→ **PROBLEM DETAILS**:
Copy each line below in which the string "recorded" occurs.
-=-=-
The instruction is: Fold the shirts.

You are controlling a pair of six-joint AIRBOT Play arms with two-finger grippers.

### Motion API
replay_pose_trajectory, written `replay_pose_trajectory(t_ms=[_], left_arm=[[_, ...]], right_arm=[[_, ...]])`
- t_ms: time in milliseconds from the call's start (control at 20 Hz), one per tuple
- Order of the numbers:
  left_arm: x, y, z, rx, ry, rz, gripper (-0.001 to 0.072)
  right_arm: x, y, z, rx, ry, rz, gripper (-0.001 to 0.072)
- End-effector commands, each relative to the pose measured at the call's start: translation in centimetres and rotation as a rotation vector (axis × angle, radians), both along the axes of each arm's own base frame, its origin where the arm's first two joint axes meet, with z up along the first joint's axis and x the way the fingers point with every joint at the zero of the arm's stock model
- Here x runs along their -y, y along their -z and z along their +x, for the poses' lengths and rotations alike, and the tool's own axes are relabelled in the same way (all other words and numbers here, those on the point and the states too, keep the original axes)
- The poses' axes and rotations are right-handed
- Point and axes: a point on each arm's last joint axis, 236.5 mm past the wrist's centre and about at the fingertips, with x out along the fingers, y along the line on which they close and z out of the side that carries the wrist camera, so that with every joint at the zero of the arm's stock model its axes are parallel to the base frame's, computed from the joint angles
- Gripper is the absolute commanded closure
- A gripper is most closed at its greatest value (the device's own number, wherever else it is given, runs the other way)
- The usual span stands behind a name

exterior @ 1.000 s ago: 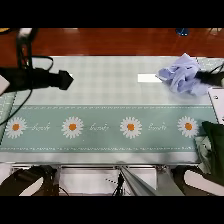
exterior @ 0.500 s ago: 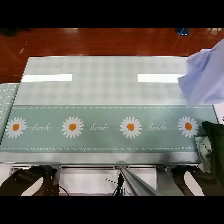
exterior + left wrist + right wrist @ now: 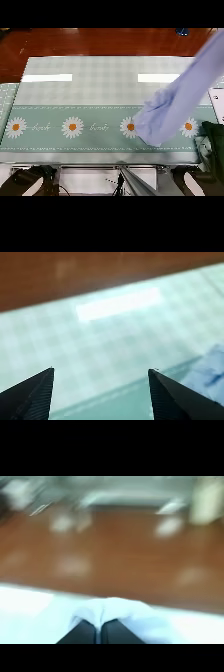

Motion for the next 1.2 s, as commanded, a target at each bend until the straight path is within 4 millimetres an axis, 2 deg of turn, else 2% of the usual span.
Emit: replay_pose_trajectory(t_ms=[0,150,250,300,350,400,450,500,550,600,650,700,800,900,950,1050,1150], left_arm=[[0.0,3.8,-0.8,-0.134,0.017,0.052,0.0004],[0.0,5.5,-0.6,-0.178,0.018,0.068,0.0012],[-0.1,7.1,-1.0,-0.234,0.022,0.093,0.0012],[-0.4,8.0,-1.3,-0.267,0.02,0.112,0.0012],[-0.7,9.1,-1.5,-0.304,0.014,0.135,0.0012],[-1.2,10.1,-1.6,-0.334,0.002,0.159,0.0012],[-1.7,11.1,-1.6,-0.359,-0.013,0.182,0.0012],[-1.9,12.0,-1.5,-0.378,-0.021,0.196,0.0012],[-2.0,13.0,-1.4,-0.403,-0.023,0.207,0.0012],[-2.0,14.1,-1.4,-0.429,-0.022,0.215,0.0012],[-2.0,15.5,-1.3,-0.461,-0.022,0.224,0.0012],[-2.0,16.9,-1.3,-0.491,-0.021,0.233,0.0011],[-1.9,20.2,-1.0,-0.544,-0.023,0.246,0.0011],[-1.7,24.2,-0.7,-0.598,-0.026,0.251,0.0009],[-1.7,26.4,-0.7,-0.628,-0.029,0.257,0.0008],[-1.9,30.2,-0.8,-0.664,-0.041,0.262,-0.0005],[-2.3,32.8,-0.4,-0.68,-0.071,0.245,-0.0008]], right_arm=[[-9.8,5.7,1.2,-0.19,-0.301,0.017,0.0702],[-21.5,11.8,1.7,-0.285,-0.505,-0.034,0.0702],[-29.4,15.9,0.4,-0.324,-0.625,-0.035,0.0701],[-32.7,18.1,-0.6,-0.342,-0.673,-0.048,0.0701],[-34.8,20.1,-1.3,-0.358,-0.703,-0.067,0.07],[-36.0,21.9,-1.7,-0.367,-0.719,-0.107,0.0679],[-36.2,23.3,-1.6,-0.372,-0.718,-0.151,0.0513],[-35.5,24.0,-1.1,-0.375,-0.707,-0.195,0.0258],[-34.0,24.3,-0.3,-0.378,-0.682,-0.241,0.0206],[-31.6,24.1,1.0,-0.378,-0.633,-0.29,0.0206],[-28.1,23.6,2.7,-0.376,-0.55,-0.352,0.0206],[-24.1,22.8,4.3,-0.368,-0.467,-0.426,0.0206],[-14.5,21.0,6.9,-0.381,-0.264,-0.572,0.0205],[-5.0,19.7,8.0,-0.446,-0.076,-0.613,0.0203],[-0.8,19.5,8.1,-0.489,0.003,-0.59,0.0203],[5.9,19.7,8.0,-0.572,0.132,-0.453,0.018],[10.0,20.1,7.9,-0.616,0.199,-0.22,0.017]])
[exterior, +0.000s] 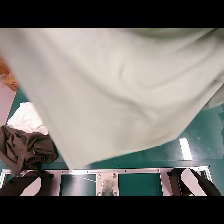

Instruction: Fold the shirts.

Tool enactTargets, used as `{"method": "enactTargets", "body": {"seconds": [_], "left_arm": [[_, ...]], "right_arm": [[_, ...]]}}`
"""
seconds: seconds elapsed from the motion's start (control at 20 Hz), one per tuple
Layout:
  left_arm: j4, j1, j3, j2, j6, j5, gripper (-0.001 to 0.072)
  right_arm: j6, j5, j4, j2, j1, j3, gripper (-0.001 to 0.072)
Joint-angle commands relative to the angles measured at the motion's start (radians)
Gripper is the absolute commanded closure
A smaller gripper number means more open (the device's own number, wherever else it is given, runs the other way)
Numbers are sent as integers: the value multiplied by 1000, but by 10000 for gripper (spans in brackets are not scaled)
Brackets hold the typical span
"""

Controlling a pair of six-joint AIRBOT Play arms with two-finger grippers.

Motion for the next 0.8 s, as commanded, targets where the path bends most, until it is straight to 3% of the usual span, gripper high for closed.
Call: {"method": "enactTargets", "body": {"seconds": [0.0,0.25,0.5,0.55,0.6,0.65,0.75], "left_arm": [[12,0,-98,-216,35,-18,684],[-172,-4,-97,-692,170,23,683],[-259,-32,-97,-955,176,200,682],[-276,-32,-97,-964,175,227,604],[-274,-29,-93,-964,161,236,227],[-272,-15,-74,-964,126,205,94],[-262,45,6,-962,61,28,98]], "right_arm": [[-48,-72,-26,-72,89,-277,691],[-65,-225,-99,-506,270,-440,689],[-60,-266,-31,-888,307,-335,688],[-57,-266,-17,-918,305,-313,669],[-57,-265,-19,-932,297,-291,540],[-57,-261,-18,-933,278,-273,402],[-47,-163,-19,-932,211,-199,299]]}}
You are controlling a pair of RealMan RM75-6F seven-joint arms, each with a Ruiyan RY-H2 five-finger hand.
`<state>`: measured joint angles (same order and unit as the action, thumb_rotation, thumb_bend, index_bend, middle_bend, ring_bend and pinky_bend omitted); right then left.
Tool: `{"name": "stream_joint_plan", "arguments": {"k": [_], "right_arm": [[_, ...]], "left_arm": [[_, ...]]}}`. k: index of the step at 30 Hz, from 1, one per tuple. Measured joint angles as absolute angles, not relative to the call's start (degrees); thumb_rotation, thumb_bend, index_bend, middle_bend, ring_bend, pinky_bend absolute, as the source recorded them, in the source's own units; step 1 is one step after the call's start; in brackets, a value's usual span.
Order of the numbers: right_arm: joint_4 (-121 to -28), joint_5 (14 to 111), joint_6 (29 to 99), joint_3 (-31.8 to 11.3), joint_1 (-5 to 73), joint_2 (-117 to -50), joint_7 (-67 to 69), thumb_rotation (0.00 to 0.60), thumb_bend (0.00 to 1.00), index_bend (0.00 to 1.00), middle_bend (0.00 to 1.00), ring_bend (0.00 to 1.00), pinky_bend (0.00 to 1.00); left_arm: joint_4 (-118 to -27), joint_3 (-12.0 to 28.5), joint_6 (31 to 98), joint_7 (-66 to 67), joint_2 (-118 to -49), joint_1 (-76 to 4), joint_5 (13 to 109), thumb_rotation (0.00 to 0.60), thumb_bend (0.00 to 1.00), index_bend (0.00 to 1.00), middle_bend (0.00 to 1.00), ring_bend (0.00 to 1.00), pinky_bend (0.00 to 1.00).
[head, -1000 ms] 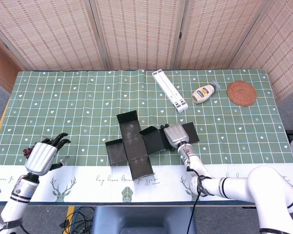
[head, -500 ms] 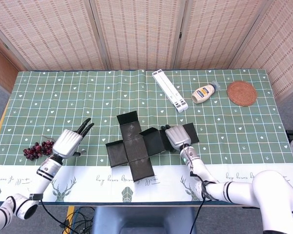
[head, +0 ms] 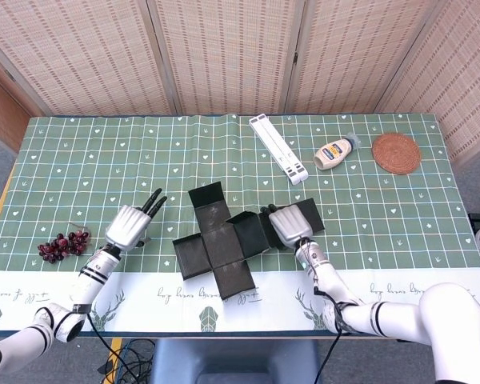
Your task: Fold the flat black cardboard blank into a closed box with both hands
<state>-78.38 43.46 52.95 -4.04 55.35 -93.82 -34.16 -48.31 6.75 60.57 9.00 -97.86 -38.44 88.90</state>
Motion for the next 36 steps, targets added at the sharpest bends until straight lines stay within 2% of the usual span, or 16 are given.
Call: {"name": "stream_joint_plan", "arguments": {"k": [27, 36], "right_arm": [[-75.56, 52.85, 54.8, -6.88, 51.83, -96.81, -31.17, 0.6, 0.23, 0.26, 0.36, 0.82, 1.0], [-75.47, 52.68, 53.34, -8.18, 51.58, -97.42, -30.6, 0.6, 0.23, 0.26, 0.37, 0.82, 1.0]], "left_arm": [[-45.37, 3.94, 61.91, 4.53, -102.66, -41.36, 89.57, 0.6, 0.08, 0.0, 0.0, 0.66, 0.87], [-48.13, 3.19, 62.92, 1.74, -102.15, -41.3, 89.98, 0.6, 0.08, 0.0, 0.0, 0.65, 0.87]]}}
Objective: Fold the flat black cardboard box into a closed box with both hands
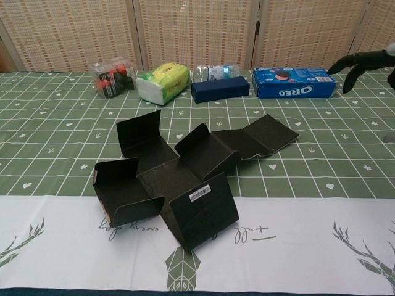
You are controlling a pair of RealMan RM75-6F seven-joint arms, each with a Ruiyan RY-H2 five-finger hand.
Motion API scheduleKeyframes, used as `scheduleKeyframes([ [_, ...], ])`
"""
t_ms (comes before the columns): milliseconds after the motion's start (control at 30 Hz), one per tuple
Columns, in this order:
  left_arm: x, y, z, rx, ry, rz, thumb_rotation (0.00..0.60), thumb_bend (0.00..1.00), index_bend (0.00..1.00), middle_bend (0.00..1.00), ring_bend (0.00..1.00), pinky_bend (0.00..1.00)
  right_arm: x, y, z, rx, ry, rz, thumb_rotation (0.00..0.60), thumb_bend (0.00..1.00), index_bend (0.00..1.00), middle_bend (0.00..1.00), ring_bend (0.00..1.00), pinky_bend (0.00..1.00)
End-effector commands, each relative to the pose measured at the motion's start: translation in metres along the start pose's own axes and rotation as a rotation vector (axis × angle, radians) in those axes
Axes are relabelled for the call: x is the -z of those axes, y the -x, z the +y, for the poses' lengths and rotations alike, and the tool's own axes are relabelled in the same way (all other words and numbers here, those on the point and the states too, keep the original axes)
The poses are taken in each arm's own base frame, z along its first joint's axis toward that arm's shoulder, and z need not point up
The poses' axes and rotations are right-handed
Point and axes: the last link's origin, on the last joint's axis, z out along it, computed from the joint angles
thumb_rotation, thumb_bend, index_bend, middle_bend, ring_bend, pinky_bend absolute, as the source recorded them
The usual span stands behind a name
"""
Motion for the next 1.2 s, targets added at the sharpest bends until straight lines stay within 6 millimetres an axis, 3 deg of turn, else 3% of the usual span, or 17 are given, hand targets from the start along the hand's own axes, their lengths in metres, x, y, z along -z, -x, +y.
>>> scheduleKeyframes([
  [33,0.0,0.0,-0.001,0.001,-0.001,-0.001,0.6,0.11,0.31,0.25,0.29,0.59,-0.037,-0.012,-0.03,0.03,-0.074,-0.071,0.6,0.08,0.0,0.17,0.77,0.9],
  [367,0.003,0.003,0.001,0.004,0.008,-0.01,0.6,0.11,0.31,0.25,0.29,0.59,-0.099,-0.014,-0.076,0.118,-0.1,-0.187,0.6,0.08,0.0,0.1,0.77,0.9],
  [667,-0.002,0.0,-0.001,-0.001,0.016,-0.001,0.6,0.11,0.31,0.25,0.29,0.59,-0.131,-0.011,-0.112,0.143,-0.1,-0.193,0.6,0.08,0.0,0.09,0.77,0.9],
  [1200,-0.005,0.001,0.005,-0.002,0.046,-0.017,0.6,0.11,0.31,0.25,0.29,0.59,-0.176,0.008,-0.135,0.15,-0.068,-0.313,0.6,0.09,0.0,0.09,0.77,0.91],
])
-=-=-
→ **YOUR RESPONSE**:
Tool: `{"name": "stream_joint_plan", "arguments": {"k": [_], "right_arm": [[_, ...]], "left_arm": [[_, ...]]}}`. k: index of the step at 30 Hz, from 1, one per tuple. Measured joint angles as absolute angles, not relative to the call's start (degrees); thumb_rotation, thumb_bend, index_bend, middle_bend, ring_bend, pinky_bend absolute, as the source recorded them, in the source's own units; step 1 is one step after the call's start; in brackets, a value's usual span.
thumb_rotation, thumb_bend, index_bend, middle_bend, ring_bend, pinky_bend absolute, as the source recorded them

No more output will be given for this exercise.